◆ Assignment:
Check every line of the data below for "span". Copy each one that has it.

◆ Data provided:
*** Block opens ***

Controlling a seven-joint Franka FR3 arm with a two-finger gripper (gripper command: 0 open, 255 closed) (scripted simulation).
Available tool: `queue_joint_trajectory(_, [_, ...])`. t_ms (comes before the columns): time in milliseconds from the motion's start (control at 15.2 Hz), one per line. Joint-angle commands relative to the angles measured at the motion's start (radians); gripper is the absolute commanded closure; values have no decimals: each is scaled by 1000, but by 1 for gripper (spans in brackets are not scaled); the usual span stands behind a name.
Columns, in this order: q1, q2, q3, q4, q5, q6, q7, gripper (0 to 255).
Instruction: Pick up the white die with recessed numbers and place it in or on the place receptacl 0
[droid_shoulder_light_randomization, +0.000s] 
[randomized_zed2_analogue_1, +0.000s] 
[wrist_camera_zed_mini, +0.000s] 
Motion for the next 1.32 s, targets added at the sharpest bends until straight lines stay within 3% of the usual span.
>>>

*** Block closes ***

◆ Response below:
Available tool: `queue_joint_trajectory(_, [_, ...])`. t_ms (comes before the columns): time in milliseconds from the motion's start (control at 15.2 Hz), one per line. Joint-angle commands relative to the angles measured at the motion's start (radians); gripper is the absolute commanded closure; values have no decimals: each is scaled by 1000, but by 1 for gripper (spans in brackets are not scaled); the usual span stands behind a name.
Motion for the next 1.32 s, targets added at the sharpest bends until straight lines stay within 3% of the usual span.

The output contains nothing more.